Par dérogation aux articles 14 à 17 de l’arrêté du 13 février 2018 susvisé, les modifications apportées peuvent impacter le nombre de crédits attribués dans les années concernées. Lorsque ces modifications impactent deux années de formation, le nombre de crédits acquis pour passer dans l’année supérieure est ajusté en conséquence.

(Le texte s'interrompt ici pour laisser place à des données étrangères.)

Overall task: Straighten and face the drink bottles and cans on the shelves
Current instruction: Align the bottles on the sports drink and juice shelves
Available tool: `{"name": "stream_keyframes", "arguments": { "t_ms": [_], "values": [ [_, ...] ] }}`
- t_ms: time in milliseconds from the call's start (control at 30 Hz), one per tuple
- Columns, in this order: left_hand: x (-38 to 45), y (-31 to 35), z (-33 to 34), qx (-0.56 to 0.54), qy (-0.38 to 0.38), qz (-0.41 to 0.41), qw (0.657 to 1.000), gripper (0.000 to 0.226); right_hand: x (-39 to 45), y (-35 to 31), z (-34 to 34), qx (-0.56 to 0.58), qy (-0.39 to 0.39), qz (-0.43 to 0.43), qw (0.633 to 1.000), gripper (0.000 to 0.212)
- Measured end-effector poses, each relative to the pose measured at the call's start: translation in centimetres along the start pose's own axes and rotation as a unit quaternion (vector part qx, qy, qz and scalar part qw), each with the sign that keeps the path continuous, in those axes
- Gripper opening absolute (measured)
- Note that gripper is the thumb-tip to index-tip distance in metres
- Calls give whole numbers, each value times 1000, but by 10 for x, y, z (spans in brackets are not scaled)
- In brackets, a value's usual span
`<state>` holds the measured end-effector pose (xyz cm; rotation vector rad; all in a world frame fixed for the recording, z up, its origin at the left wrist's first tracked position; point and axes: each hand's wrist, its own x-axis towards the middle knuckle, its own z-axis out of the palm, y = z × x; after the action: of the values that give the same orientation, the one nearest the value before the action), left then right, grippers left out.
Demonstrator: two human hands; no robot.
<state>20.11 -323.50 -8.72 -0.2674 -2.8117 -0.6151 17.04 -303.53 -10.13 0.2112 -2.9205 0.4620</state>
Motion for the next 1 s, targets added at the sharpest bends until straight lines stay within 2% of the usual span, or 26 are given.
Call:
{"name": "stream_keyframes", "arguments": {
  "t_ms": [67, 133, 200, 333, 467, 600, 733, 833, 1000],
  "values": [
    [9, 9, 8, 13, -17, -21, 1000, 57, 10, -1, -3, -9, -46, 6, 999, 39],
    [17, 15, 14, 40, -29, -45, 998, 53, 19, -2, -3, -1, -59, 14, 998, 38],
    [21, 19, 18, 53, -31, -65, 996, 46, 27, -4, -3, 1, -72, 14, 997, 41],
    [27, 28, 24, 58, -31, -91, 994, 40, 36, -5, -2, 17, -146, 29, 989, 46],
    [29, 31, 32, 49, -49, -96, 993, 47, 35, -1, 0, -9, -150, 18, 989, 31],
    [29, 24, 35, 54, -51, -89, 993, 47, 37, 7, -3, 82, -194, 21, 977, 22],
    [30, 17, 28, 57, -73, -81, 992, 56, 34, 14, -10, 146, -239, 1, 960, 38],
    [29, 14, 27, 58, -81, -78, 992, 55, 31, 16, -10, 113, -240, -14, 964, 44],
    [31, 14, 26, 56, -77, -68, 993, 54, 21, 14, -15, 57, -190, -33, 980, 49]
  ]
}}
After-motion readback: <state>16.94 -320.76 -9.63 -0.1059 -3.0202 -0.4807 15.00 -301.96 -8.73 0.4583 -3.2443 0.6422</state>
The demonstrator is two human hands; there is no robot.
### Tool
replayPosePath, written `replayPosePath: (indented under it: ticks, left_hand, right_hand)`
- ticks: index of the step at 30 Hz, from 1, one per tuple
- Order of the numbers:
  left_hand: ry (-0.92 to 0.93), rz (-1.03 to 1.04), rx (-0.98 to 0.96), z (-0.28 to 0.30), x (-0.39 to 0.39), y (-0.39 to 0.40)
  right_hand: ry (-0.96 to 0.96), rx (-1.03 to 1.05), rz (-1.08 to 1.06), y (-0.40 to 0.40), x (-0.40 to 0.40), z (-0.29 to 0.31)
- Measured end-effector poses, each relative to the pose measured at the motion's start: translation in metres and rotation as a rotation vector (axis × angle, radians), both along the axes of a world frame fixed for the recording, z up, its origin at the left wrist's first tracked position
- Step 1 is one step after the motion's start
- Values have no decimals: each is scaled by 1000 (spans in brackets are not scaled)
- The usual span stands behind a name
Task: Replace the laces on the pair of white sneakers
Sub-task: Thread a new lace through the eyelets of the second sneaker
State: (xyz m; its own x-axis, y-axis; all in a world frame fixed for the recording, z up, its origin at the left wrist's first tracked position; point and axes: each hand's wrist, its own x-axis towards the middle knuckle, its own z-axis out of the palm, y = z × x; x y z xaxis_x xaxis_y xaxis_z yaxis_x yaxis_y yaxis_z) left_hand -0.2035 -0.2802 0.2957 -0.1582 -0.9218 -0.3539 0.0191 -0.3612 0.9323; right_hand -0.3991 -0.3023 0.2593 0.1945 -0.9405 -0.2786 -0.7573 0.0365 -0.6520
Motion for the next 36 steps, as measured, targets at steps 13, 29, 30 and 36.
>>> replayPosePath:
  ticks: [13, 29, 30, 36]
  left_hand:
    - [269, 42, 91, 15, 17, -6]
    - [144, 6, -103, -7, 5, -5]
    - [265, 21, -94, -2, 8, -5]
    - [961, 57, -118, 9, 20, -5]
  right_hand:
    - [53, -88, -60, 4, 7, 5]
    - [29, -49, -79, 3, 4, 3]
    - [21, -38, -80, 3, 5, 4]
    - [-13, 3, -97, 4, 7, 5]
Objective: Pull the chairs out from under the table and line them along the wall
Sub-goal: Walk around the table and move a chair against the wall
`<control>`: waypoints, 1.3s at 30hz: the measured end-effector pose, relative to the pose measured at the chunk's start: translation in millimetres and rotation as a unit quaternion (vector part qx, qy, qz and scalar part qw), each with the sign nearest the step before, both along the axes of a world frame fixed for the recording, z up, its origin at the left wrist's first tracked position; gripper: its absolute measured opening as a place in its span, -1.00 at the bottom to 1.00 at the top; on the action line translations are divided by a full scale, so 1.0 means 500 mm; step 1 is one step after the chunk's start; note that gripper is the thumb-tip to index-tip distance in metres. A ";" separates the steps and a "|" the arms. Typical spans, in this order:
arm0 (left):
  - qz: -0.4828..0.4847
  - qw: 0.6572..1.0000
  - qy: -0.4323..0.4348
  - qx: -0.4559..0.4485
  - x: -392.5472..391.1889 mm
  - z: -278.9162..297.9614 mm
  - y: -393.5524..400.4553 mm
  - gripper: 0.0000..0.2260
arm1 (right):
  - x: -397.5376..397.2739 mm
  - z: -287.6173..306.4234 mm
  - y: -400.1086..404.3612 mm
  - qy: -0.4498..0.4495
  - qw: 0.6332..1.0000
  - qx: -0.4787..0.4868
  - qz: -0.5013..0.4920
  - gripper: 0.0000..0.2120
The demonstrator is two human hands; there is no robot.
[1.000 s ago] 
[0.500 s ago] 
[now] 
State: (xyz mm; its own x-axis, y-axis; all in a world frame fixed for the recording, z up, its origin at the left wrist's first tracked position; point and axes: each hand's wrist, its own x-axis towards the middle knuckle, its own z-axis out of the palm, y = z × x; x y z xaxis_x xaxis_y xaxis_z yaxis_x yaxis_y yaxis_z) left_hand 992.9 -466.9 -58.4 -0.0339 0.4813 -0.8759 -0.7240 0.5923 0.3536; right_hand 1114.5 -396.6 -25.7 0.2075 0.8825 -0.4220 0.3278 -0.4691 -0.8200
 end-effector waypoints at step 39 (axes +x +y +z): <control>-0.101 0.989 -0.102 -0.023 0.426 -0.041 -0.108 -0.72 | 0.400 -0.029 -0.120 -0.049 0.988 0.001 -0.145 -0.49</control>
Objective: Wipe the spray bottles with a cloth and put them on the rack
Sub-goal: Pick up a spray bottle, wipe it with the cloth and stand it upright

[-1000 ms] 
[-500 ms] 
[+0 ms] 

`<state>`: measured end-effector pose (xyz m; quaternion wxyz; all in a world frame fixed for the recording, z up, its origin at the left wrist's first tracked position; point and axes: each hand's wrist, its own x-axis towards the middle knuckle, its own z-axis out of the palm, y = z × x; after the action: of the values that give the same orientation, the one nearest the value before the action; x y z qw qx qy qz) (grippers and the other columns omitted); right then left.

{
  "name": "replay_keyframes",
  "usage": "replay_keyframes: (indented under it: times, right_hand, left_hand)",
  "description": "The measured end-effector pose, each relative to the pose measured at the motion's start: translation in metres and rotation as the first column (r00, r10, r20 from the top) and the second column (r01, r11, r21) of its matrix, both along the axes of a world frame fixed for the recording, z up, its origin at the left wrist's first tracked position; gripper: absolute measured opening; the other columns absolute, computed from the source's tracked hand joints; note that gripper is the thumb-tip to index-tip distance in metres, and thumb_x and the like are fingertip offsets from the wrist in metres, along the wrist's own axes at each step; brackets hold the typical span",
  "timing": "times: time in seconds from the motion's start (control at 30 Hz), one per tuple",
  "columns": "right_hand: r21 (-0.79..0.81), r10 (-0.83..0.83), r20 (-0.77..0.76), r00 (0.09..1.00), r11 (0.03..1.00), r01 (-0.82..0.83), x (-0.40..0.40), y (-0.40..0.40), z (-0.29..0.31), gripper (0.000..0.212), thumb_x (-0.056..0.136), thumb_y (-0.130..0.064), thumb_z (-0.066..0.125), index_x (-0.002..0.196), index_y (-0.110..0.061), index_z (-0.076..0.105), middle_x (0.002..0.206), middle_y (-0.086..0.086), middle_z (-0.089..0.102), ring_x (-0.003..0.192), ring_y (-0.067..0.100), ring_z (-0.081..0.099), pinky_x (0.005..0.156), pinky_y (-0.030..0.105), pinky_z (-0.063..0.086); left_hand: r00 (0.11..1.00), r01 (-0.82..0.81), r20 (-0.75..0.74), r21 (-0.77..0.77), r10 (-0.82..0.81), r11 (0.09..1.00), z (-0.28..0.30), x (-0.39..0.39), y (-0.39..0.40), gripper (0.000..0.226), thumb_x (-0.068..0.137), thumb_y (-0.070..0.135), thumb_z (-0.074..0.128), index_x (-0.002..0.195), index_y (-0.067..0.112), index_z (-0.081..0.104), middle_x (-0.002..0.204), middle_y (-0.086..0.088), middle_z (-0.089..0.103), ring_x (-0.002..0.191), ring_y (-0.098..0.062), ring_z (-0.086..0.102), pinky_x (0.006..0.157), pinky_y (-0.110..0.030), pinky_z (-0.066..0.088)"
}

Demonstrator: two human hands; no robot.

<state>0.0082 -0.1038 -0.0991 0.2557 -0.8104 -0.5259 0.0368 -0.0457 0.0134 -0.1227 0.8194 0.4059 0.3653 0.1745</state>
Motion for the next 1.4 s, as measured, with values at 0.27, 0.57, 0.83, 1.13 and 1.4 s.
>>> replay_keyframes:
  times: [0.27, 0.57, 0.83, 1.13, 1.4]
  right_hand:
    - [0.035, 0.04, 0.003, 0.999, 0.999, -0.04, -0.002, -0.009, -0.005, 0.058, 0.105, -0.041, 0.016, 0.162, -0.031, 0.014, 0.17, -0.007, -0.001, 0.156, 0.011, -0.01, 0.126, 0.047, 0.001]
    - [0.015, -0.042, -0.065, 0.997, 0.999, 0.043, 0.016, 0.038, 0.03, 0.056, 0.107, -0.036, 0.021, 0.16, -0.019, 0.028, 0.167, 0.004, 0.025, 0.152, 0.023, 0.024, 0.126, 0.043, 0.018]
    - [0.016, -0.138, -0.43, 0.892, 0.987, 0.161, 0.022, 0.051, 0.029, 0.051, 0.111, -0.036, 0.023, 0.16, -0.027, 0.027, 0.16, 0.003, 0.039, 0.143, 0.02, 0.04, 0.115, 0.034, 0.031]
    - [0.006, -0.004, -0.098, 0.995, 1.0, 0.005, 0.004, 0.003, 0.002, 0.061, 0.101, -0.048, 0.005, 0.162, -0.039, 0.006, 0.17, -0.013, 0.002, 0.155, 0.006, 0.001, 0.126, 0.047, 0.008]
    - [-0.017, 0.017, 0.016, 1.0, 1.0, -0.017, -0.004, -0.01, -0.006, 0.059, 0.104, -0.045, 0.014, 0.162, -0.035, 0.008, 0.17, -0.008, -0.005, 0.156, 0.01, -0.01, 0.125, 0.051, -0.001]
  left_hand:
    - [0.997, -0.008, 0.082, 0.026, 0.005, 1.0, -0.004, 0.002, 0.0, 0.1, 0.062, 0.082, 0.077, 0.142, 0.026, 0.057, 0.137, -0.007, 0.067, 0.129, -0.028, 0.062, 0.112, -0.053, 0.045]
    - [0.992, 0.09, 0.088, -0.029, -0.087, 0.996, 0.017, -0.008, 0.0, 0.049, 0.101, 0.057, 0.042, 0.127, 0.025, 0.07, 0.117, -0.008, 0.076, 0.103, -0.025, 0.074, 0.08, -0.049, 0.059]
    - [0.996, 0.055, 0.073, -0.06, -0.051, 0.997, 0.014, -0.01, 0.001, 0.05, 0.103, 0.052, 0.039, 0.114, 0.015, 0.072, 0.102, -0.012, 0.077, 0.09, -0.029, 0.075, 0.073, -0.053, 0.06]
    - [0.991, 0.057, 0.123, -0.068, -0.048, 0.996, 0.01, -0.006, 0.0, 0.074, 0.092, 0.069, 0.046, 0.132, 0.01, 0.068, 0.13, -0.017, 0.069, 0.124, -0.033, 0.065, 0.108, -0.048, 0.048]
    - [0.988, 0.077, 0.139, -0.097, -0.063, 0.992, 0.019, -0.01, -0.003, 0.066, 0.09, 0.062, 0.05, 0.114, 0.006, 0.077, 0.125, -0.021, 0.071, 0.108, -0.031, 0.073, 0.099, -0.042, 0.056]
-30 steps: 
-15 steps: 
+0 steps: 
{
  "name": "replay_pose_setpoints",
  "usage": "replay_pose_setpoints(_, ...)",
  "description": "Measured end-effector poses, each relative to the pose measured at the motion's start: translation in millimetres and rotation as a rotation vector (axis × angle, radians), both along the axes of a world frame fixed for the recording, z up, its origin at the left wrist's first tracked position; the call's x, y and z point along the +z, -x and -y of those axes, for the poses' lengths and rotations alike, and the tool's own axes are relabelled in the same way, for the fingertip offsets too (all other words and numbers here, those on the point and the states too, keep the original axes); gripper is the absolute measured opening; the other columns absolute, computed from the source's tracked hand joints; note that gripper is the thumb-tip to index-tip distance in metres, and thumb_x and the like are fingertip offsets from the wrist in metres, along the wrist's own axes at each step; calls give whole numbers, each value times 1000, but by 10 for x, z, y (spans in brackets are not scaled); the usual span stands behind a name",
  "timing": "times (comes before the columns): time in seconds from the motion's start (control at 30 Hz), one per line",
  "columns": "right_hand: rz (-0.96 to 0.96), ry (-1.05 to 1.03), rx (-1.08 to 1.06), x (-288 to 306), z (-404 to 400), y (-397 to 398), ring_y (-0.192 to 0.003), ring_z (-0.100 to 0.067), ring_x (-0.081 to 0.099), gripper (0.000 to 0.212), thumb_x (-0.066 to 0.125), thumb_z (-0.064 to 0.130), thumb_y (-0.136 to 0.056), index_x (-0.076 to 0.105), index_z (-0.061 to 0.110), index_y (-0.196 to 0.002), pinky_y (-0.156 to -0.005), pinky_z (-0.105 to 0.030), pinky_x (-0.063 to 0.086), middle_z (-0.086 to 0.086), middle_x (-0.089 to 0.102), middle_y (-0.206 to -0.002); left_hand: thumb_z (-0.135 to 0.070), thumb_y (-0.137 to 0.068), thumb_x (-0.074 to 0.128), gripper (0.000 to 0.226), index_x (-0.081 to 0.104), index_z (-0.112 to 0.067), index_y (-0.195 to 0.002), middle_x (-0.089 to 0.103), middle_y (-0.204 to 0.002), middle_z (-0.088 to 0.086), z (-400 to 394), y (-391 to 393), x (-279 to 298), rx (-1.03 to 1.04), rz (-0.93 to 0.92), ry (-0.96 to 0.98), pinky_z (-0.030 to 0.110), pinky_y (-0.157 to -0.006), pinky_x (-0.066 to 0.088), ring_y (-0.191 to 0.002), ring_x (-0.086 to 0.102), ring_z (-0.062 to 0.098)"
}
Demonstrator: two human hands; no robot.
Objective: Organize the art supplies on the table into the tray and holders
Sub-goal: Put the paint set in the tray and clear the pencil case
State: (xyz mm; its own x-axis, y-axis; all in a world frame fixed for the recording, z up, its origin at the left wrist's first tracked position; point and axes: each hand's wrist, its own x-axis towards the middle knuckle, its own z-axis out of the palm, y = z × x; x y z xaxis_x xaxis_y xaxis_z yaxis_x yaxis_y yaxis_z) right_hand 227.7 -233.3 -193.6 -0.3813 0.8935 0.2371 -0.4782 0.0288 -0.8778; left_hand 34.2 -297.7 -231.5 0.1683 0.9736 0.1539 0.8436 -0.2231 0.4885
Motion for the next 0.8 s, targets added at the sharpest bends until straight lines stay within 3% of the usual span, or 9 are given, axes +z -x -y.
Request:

 TITRE III - MODALITÉS DE VALIDATION ET DE DÉLIVRANCE DU DIPLÔME

 Article 5

Les membres de la commission de validation des unités de formation et des compétences professionnelles peuvent participer aux réunions et aux délibérations par tout moyen de communication permettant leur identification et garantissant la confidentialité des débats.
Une commission supplémentaire peut être réunie à titre exceptionnel jusqu’au 31 décembre de l’année concernée pour examiner les résultats des étudiants aux épreuves de contrôle continu des différentes unités d’enseignement et les évaluations des périodes de formation pratique clinique. Elle se prononce sur la validation des connaissances et des compétences professionnelles et, le cas échéant, sur l’attribution des ECTS, en vue de la délivrance du diplôme.

 Article 6

Selon la situation d’urgence sanitaire constatée sur le territoire, les établissements n’ayant pas pu, du fait de la crise sanitaire, réaliser la totalité des consultations cliniques prescrites peuvent en réaliser une partie sous forme de mises en situation simulées ou de téléconsultations. Le nombre de consultations cliniques concernées par ces modalités ne peut excéder 20 % en accord avec le conseil scientifique et le conseil pédagogique.
Les évaluations des compétences réalisées lors des téléconsultations sont prises en compte.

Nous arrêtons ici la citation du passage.